What the task requires –
If a line below contains the word "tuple", count it. Please give the total and nothing else.

==== Records for the task ====

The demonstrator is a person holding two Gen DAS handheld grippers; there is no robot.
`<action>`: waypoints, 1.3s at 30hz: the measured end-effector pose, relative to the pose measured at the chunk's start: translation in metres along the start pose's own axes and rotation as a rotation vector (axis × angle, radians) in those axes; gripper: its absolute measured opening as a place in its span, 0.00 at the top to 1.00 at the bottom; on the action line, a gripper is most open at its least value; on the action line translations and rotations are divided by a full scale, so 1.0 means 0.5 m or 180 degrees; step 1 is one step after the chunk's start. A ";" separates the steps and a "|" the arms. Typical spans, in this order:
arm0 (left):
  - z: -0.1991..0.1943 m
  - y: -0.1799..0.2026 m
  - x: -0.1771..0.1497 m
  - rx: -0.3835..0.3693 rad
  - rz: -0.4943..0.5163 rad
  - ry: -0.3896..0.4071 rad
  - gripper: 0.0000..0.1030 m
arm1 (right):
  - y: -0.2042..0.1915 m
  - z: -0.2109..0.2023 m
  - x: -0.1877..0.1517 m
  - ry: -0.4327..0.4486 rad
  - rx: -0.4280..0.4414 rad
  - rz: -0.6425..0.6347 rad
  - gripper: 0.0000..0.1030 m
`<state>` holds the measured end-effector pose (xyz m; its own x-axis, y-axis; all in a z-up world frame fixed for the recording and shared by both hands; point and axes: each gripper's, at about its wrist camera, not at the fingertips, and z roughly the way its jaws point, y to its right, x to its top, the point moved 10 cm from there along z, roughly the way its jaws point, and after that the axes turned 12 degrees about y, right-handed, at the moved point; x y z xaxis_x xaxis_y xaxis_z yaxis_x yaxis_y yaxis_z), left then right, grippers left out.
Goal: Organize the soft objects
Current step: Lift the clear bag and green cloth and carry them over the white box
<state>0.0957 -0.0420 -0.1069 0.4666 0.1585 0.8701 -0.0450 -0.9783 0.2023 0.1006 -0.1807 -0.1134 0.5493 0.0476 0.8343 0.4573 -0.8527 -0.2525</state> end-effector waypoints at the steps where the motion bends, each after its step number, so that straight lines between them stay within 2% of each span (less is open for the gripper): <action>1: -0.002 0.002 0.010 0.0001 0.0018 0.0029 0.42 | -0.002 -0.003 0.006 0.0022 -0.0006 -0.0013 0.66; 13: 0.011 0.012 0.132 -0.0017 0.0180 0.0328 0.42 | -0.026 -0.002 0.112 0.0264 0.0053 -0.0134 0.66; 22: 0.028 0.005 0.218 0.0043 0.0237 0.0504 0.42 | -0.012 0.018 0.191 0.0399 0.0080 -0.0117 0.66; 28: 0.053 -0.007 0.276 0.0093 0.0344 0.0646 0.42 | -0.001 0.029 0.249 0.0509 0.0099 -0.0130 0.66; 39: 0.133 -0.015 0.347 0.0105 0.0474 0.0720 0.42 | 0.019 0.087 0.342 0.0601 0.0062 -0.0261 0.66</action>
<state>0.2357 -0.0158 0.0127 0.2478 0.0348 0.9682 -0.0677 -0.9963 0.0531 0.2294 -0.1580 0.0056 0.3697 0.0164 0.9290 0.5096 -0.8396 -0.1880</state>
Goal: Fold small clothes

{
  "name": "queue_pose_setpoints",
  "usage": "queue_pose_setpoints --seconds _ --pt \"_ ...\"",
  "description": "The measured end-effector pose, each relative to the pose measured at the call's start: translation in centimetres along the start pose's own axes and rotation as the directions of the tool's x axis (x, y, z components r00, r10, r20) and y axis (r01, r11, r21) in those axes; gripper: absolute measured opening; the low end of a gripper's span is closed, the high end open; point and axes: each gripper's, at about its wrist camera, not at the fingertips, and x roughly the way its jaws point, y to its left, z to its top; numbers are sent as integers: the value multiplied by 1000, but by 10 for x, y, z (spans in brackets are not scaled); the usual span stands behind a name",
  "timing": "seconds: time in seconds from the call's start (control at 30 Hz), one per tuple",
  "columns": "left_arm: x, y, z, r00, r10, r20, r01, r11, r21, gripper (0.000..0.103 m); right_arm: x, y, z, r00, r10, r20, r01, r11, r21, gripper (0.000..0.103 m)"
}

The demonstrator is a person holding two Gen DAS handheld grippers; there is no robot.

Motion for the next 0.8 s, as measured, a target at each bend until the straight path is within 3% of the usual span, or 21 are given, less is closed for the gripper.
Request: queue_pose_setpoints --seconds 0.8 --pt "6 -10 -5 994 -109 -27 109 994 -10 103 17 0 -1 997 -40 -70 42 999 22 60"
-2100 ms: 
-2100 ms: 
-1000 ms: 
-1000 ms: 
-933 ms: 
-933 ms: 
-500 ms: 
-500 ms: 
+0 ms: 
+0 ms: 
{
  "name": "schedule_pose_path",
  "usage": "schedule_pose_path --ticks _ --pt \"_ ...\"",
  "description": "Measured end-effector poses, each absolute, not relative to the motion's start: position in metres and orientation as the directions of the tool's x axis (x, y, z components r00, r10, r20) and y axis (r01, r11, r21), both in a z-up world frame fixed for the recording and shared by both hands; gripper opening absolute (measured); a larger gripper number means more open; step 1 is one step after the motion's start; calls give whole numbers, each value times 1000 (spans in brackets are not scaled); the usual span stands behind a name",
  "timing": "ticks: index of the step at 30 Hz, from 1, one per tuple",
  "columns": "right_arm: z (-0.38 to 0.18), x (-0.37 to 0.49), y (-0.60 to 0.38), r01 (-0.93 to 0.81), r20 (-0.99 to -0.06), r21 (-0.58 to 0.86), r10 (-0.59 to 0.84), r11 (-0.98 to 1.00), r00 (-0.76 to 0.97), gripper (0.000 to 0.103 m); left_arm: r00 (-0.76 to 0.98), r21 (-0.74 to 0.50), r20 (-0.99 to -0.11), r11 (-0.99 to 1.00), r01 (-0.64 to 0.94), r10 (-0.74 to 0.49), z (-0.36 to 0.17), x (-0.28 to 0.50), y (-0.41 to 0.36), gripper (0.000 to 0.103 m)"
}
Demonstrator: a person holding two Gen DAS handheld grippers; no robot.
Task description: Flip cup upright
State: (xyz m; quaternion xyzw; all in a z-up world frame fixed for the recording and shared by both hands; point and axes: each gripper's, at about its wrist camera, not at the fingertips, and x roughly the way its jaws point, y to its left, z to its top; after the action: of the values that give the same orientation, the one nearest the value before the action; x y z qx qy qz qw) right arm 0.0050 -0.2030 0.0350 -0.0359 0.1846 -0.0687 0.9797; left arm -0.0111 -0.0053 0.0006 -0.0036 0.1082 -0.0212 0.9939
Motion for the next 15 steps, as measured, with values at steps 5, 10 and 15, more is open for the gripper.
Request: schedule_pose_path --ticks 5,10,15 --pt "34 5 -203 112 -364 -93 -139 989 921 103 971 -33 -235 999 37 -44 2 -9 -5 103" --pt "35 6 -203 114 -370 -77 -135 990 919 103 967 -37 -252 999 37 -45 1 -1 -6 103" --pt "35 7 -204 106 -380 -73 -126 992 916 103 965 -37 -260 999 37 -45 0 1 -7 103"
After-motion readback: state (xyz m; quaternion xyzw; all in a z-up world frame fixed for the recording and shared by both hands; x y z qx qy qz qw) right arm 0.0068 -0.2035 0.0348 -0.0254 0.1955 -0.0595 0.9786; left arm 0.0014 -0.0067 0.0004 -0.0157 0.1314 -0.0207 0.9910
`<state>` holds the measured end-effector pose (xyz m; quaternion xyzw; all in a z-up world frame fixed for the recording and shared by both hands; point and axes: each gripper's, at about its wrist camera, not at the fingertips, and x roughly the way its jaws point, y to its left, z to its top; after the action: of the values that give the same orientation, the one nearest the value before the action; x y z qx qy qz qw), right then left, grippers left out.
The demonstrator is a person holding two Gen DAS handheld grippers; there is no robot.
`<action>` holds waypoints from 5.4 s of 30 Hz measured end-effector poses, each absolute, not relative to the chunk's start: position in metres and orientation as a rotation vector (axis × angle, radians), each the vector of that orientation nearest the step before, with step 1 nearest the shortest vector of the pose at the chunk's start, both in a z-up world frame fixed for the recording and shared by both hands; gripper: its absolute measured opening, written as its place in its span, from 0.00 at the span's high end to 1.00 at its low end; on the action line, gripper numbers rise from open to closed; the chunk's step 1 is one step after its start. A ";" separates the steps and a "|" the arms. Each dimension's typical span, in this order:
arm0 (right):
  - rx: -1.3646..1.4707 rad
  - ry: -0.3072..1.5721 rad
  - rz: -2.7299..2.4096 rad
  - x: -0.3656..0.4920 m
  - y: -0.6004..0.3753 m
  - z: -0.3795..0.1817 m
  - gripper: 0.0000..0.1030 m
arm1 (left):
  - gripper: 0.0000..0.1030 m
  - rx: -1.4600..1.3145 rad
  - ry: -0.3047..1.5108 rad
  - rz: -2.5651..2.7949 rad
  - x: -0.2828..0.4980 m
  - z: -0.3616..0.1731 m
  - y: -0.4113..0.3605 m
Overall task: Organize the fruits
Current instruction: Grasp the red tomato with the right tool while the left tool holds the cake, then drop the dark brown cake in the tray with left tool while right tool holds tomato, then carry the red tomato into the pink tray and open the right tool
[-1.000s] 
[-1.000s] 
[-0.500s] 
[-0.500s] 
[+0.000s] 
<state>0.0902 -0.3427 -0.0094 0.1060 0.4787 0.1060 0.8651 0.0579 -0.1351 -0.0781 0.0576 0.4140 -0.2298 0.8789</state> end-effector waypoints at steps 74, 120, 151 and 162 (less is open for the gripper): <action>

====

Output for this exercise –
2